Task directions
Only one stretch of the records below is wanted: the lines from the one holding "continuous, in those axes" through the one holding "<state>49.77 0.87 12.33". Return it exactly, both ends included.

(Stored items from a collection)
^^^^^^^^^^^^^^^^

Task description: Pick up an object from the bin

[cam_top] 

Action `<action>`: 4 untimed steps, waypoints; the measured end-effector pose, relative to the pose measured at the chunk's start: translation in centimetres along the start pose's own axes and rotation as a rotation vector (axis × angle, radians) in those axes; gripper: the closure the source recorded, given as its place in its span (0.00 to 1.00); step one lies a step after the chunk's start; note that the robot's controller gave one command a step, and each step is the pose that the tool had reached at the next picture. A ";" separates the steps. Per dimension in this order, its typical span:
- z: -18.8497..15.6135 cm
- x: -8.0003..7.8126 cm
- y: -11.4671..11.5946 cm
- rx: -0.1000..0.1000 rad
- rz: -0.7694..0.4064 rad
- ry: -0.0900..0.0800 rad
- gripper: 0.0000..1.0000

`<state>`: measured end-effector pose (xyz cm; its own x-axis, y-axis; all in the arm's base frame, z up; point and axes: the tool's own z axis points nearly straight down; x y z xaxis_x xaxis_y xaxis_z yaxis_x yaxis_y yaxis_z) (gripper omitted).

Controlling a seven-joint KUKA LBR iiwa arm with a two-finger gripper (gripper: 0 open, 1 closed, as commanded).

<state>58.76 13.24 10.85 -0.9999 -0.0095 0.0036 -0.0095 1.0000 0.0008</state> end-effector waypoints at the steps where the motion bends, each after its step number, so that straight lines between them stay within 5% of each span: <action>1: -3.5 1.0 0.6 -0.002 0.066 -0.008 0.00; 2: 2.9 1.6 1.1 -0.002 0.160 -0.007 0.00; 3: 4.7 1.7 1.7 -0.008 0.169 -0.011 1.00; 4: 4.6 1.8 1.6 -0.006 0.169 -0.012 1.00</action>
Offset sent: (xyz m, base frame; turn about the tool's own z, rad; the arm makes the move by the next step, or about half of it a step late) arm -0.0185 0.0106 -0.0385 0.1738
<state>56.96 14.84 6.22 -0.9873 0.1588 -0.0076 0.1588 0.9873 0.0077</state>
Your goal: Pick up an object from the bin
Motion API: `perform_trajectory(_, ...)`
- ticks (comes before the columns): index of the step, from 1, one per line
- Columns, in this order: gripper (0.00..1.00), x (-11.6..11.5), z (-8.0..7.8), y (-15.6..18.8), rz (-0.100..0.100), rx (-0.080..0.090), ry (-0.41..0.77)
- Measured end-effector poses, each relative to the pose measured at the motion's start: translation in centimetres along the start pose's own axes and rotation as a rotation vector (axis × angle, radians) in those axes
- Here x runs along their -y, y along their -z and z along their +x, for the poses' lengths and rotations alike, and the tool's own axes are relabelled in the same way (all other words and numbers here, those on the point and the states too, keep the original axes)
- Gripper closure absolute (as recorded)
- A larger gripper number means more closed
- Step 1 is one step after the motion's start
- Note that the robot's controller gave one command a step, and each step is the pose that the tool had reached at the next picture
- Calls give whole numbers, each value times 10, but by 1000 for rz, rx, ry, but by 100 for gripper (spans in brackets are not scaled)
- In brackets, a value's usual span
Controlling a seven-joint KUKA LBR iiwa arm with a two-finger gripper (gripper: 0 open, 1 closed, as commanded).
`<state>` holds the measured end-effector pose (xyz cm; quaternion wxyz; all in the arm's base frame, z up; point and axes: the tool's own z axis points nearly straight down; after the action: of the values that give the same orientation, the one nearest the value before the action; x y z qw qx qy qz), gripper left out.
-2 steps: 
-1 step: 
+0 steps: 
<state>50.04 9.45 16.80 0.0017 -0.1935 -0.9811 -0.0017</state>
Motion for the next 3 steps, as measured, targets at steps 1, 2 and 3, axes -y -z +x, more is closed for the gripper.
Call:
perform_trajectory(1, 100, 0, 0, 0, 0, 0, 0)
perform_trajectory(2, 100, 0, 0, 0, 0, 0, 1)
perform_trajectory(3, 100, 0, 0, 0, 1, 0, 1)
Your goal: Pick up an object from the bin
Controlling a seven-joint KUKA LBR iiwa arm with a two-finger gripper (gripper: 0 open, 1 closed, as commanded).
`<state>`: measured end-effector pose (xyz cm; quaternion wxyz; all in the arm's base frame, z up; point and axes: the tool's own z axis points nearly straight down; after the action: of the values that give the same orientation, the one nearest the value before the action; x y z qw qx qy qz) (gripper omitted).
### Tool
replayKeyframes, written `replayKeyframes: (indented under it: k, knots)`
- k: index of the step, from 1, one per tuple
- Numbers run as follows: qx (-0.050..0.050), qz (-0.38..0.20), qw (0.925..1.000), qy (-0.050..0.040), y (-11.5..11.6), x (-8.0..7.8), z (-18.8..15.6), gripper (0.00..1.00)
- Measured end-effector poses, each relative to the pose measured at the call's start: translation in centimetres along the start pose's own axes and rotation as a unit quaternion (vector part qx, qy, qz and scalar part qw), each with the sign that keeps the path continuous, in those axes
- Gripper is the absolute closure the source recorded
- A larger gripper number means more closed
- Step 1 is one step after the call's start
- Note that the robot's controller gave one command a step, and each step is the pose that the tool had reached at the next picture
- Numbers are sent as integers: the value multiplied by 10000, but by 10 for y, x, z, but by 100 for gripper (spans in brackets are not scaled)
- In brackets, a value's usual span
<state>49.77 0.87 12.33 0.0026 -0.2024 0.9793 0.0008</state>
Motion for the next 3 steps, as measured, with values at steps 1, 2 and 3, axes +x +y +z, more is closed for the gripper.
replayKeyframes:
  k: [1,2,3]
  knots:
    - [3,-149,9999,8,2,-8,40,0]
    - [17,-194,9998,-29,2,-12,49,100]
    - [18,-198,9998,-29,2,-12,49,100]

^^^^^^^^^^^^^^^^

The completed task
- Measured end-effector poses, each relative to the pose measured at the call's start: translation in centimetres along the start pose's own axes and rotation as a unit quaternion (vector part qx, qy, qz and scalar part qw), each with the sign that keeps the path continuous, in those axes
- Gripper is the absolute closure the source recorded
- A larger gripper number means more closed
- Step 1 is one step after the call's start
- Note that the robot's controller gave one command a step, and each step is the pose that the tool had reached at the next picture
- Numbers are sent as integers: the value multiplied by 10000, but by 10 for y, x, z, but by 100 for gripper (spans in brackets are not scaled)
- In brackets, a value's usual span
<state>49.77 0.87 12.33 0.0026 -0.2024 0.9793 0.0008</state>

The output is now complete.